I finally got up the courage to leave him, to move on with my life. I only wish I’d had the guts to leave him years ago. I thought staying and suffering was the honorable thing to do. It wasn’t. I may not have many years left, but I’m going to live them to the fullest.” The waiter comes to the table, and I order a cup of coffee, before Grace turns to me again. “I recognized myself in you the first time I saw you yesterday. You have the look of a woman who is in conflict with herself. It’s as if you believe there’s a life you should live, but then there’s the life you desperately want to live.”

  “And if you’re right,” I say, “what do I do?”

  “I think you have to do what I did. I think you have to walk through the fire, do the thing that scares you the most. Let your heart break. Then get up again.”

  “I wish I were that brave,” I say.

  “You are,” Grace replies. “You just don’t know it yet.”

  —

  Another day passes, and I’m no closer to reaching a decision on the mess that is my life. We passed through Idaho this morning. Seattle is closer now. I find Grace in her seat with a book, and I slump into the seat next to hers.

  “We’ll be in Seattle tomorrow,” she says.

  “I know,” I say. “I’m not sure if I want to get there, or if I’d rather stay on this train forever. There’s something pretty comforting about being stuck in limbo, you know?”

  “I do,” Grace says. “I was stuck there for thirty-five years of my marriage. But I can tell you, with it all behind me, I’m so happy to be off that train.”

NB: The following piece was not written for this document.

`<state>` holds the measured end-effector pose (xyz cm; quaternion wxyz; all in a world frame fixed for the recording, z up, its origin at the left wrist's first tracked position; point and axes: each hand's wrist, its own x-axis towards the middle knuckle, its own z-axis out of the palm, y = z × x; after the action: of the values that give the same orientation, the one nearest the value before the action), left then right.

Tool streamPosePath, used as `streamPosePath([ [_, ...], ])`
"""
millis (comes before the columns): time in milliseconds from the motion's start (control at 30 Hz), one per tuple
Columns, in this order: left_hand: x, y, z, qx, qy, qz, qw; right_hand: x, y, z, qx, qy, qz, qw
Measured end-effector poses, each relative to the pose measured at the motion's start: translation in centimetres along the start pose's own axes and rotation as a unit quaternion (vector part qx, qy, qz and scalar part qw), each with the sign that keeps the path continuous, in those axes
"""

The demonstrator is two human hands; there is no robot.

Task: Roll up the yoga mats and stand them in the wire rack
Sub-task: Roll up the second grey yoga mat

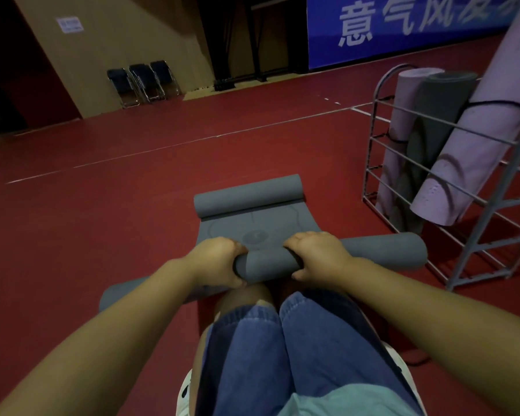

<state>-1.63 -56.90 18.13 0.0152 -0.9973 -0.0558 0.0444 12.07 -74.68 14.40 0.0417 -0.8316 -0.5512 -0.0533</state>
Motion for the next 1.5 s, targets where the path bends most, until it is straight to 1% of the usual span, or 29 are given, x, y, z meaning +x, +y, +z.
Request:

  I nod. “And what about your future? Do you think you’ll ever marry again?”

  “No,” she says swiftly before her lips turn upward into a sly smile. “But I may have a lover.”

  I giggle at the thought of this woman, my own mother’s age, dreaming about things like this, and I admire her free spirit. I envy it, even.

  “But I can tell you, any man who takes me out again must adhere to strict criteria,” she says.

  I grin. “Criteria?”

  “Yes,” she says with conviction, as if she’s thought this over carefully, for years. “He must be a gentleman, through and through. No alcohol. I don’t like who men turn into when they drink. He must hold my chair out for me at the table. He must make me laugh, and love books, and not be seasick on boats. Because I want him to take me sailing. And when I sneeze, he will say, ‘Bless you,’ and offer me his handkerchief.”